French Chef Who Gave Michelin Stars Back Last Year Gets Them This Year Anyway
“I made my position clear last year and I still feel the same still," Sebastian Bras said.
“Michelin is pleased to unveil the selection of the MICHELIN Guide France 2019,” the company wrote in a press release earlier this week. “Including 632 starred establishments, the 2019 vintage has grown this year with 75 new establishments gaining either one, two or three stars: a record level never seen before.”
The 2019 vintage also includes one two-star establishment whose head chef was straight-up shocked to see its name printed on its pages—mostly because he specifically asked Michelin to take his restaurant out of it.
In September 2017, Sebastien Bras, the chef at Le Suquet in Laguiole, France, contacted Michelin and asked to return his three stars and be removed from their guide.

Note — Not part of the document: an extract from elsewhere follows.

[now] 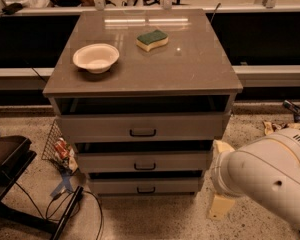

Although Le Suquet had held their top honor for 18 years, Bras said that he no longer wanted the “huge pressure” that follows finding your restaurant in the Guide’s index. “You're inspected two or three times a year, you never know when," he said at the time. "Every meal that goes out could be inspected. That means that every day one of the 500 meals that leaves the kitchen could be judged."
It was the first time a chef had gone all “thank u, next” on Michelin, but they agreed to remove Le Suquet from the 2018 edition. “It is difficult for us to have a restaurant in the guide which does not wish to be in it," Claire Dorland Clauzel, a Michelin spokesperson, told AFP at the time.
But fast forward a full year, and Michelin seems to have either forgotten about Bras’ request—or they’ve just chosen to ignore it. Le Suquet is back in the 2019 Guide, although Michelin only awarded it two stars this time. (Which, we’ve got to hand it to them, is a solid troll job.)
“This contradictory decision has left us with doubts, even if in any case we no longer worry about either the stars or the strategies of the guide,” Bras said in a statement. “I made my position clear last year and I still feel the same still, and more than ever, enjoying the confidence of our clients.”
According to Food & Wine, France has 27 three-star restaurants in this year’s Guide, along with 85 two-star restaurants, and 520 one-star establishments. MUNCHIES has reached out to Michelin for comment about their decision to re-include Le Suquet against the chef's wishes, and we will this story update if we hear back. Regardless of what they say, we can’t wait to see where Le Suquet will (or won’t) be in next year’s edition. And if Bras is really desperate to avoid the accolades, he could always just...make his food worse.